• **Task directions**
For the data below, please report each line where the word "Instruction" is found.

• **Information given**
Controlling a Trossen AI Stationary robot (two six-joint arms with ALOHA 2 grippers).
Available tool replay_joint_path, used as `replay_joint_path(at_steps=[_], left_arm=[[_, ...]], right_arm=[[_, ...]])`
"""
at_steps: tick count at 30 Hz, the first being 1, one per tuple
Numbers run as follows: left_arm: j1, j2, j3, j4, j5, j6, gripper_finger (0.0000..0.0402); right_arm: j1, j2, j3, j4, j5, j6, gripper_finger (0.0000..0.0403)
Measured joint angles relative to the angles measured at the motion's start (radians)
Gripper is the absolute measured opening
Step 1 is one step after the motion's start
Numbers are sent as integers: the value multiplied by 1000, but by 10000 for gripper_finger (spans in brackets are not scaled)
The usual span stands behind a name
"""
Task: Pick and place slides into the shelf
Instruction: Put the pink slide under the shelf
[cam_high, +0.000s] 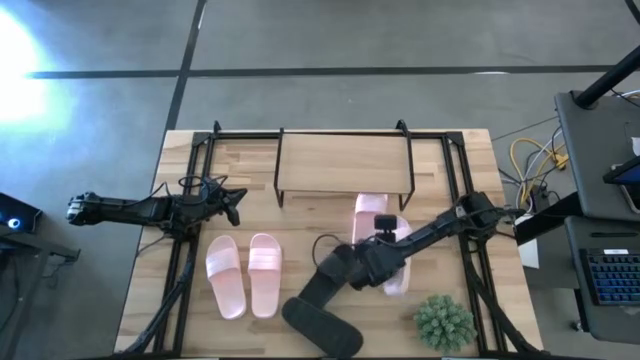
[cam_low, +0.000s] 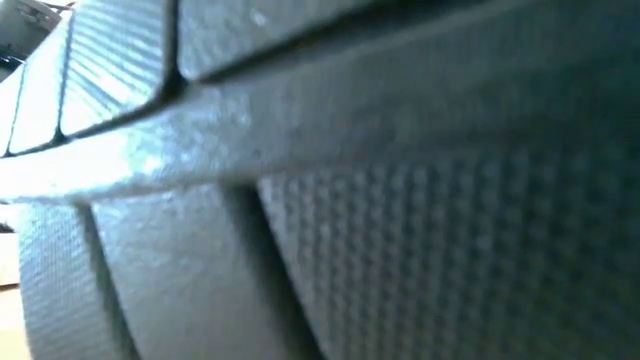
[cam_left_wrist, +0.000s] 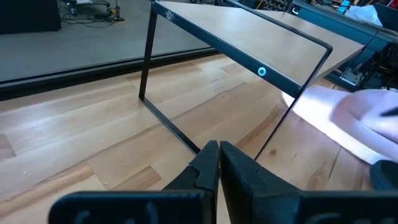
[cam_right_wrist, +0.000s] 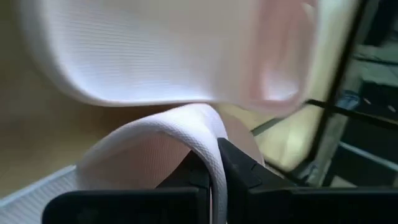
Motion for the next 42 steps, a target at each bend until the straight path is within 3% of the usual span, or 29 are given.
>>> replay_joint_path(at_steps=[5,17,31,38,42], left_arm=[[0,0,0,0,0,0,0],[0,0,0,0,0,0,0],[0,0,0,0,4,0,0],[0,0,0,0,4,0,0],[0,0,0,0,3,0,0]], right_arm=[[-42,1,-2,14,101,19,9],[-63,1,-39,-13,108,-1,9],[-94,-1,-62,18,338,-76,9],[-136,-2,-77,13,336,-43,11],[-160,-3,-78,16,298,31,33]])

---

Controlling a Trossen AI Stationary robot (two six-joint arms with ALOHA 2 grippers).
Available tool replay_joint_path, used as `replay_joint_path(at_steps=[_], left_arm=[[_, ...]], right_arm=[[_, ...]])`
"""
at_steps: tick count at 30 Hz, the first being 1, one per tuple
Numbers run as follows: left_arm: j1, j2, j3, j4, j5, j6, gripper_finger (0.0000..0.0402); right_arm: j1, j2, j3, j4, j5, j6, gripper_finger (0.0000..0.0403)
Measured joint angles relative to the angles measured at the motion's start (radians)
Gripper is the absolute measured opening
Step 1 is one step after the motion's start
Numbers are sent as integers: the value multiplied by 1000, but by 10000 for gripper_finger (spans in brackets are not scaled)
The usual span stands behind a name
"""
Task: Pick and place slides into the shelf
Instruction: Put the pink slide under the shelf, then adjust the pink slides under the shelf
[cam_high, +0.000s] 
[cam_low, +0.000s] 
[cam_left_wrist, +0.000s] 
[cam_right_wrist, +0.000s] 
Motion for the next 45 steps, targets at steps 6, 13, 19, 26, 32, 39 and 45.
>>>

• **Task answer**
Instruction: Put the pink slide under the shelf
Instruction: Put the pink slide under the shelf, then adjust the pink slides under the shelf

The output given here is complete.